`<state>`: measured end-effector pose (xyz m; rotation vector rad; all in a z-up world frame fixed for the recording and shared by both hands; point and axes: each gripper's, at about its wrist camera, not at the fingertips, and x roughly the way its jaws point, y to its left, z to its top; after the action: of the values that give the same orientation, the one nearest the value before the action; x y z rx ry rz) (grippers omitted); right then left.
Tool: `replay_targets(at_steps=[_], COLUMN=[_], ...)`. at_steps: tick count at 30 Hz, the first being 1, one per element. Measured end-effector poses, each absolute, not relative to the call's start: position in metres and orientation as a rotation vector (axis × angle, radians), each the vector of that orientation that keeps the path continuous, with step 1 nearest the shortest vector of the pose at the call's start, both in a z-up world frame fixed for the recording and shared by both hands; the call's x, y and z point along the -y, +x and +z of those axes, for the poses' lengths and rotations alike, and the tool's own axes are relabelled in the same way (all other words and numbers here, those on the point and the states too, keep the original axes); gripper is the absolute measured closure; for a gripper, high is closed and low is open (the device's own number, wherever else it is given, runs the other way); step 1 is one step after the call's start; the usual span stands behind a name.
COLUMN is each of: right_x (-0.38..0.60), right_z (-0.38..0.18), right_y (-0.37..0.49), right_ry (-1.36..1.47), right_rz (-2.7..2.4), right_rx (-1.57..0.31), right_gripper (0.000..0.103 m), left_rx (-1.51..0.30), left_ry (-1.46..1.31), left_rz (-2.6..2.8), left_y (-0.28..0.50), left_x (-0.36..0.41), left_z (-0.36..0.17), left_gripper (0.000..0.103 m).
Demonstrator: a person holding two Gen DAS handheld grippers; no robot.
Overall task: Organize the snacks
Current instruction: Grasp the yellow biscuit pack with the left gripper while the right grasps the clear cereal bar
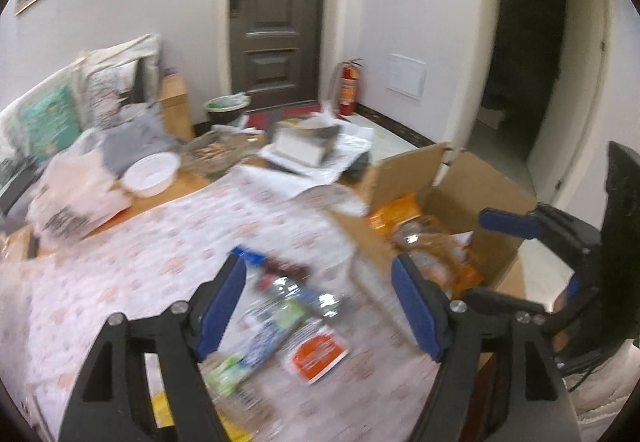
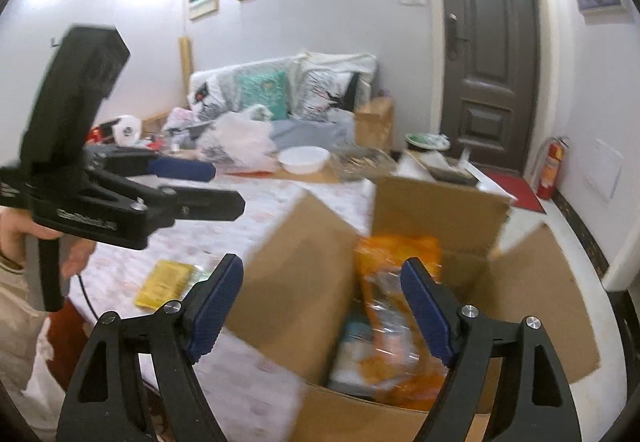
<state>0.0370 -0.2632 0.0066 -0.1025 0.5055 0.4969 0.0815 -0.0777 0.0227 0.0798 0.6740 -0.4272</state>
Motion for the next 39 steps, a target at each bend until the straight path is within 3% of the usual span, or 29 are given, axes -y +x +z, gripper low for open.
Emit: replay_targets(at_steps=[9, 17, 26, 39], right_x=[0.156, 0.084, 0.063, 0.058], right_z=[0.001, -0.059, -0.143, -0.146], right_y=[0.025, 0.039, 0.078, 0.075], right_ry=[-0.192, -0.218, -0.252, -0.307], right_rz=[0.661, 0.743, 0.670, 0.727], right_rx=[-0.541, -0.711, -0.919, -0.925], right_gripper=[0.025, 0.025, 0.048, 0.050], left_rx=[-0.699, -0.820, -0.903, -0.926], left_ry=[0.000, -0.126, -0.230, -0.162], left_rz=[-0.300, -0.208, -0.190, -0.171], left_y=[0.053, 0.053, 0.061, 0.076], left_x=[-0.022, -0.081, -0.101, -0.063], left_z=[-0.009, -0.083, -0.133, -0.146], left_gripper=[0.027, 0.027, 0.027, 0.027])
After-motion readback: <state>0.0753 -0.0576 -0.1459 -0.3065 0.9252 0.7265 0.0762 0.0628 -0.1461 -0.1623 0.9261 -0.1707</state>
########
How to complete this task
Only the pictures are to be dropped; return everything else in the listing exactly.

Answer for this exercise
`<state>`: measured end-effector pose (xyz m; rotation vector rad; all in a z-up world frame fixed for the recording and shared by both hands; point and axes: each gripper's, at about its wrist camera, not at the fingertips, and x roughly the way its jaws point, y to its left, z to its top; after the action: of the values that give the same orientation, the one nearest the value before the action; x y z rx ry rz) (grippers omitted); right then left.
Tool: `replay_targets(at_steps=[_], COLUMN=[_], ...)`. at_steps: tick count at 30 Hz, the first being 1, one per element. Measured end-effector poses, each absolute, not relative to the call's start: position in metres and orientation as a rotation vector (axis × angle, radians), each the vector of that orientation that keeps the path continuous, with step 1 nearest the shortest vector of the pose at the call's start, both in a z-up world frame fixed for the recording and shared by both hands; the call's x, y and z point along the -y, +x and +z of those axes, for the poses' lengths and rotations alike, and the tool's own axes are relabelled in the same way (all other words and numbers here, those on the point and the states too, keep the original axes); gripper is the absolute measured closure; for a gripper, high is closed and low is open (the device's own number, wherever else it is given, runs the other way); step 1 is one step after the call's start; the usual span stands behind a name.
COLUMN is each of: right_x (-0.38..0.60), right_z (-0.38..0.18), right_y (-0.37..0.49), right_ry (-1.36..1.47), right_rz (-2.7..2.4), right_rx (-1.57..0.31), right_gripper (0.000..0.103 m), left_rx (-1.51..0.30), left_ry (-1.46..1.31), left_rz (-2.6..2.8), left_y (-0.28..0.50), left_x (-0.36..0.41), left_z (-0.36..0.17), left_gripper (0.000..0.103 m).
Demonstrator: a person holding two Gen DAS handheld grippers; no robot.
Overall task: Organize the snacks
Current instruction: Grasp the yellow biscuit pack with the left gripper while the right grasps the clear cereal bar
<state>0.0370 -0.2632 0.0066 -0.1025 0.5055 0.4969 0.0815 -0.0777 0.0227 0.0798 0.6740 -0.4272</state>
Motion for the next 39 steps, a target at each bend until the straight path is within 3% of the usual span, or 29 are given, axes -y +x +z, gripper low for open.
Emit: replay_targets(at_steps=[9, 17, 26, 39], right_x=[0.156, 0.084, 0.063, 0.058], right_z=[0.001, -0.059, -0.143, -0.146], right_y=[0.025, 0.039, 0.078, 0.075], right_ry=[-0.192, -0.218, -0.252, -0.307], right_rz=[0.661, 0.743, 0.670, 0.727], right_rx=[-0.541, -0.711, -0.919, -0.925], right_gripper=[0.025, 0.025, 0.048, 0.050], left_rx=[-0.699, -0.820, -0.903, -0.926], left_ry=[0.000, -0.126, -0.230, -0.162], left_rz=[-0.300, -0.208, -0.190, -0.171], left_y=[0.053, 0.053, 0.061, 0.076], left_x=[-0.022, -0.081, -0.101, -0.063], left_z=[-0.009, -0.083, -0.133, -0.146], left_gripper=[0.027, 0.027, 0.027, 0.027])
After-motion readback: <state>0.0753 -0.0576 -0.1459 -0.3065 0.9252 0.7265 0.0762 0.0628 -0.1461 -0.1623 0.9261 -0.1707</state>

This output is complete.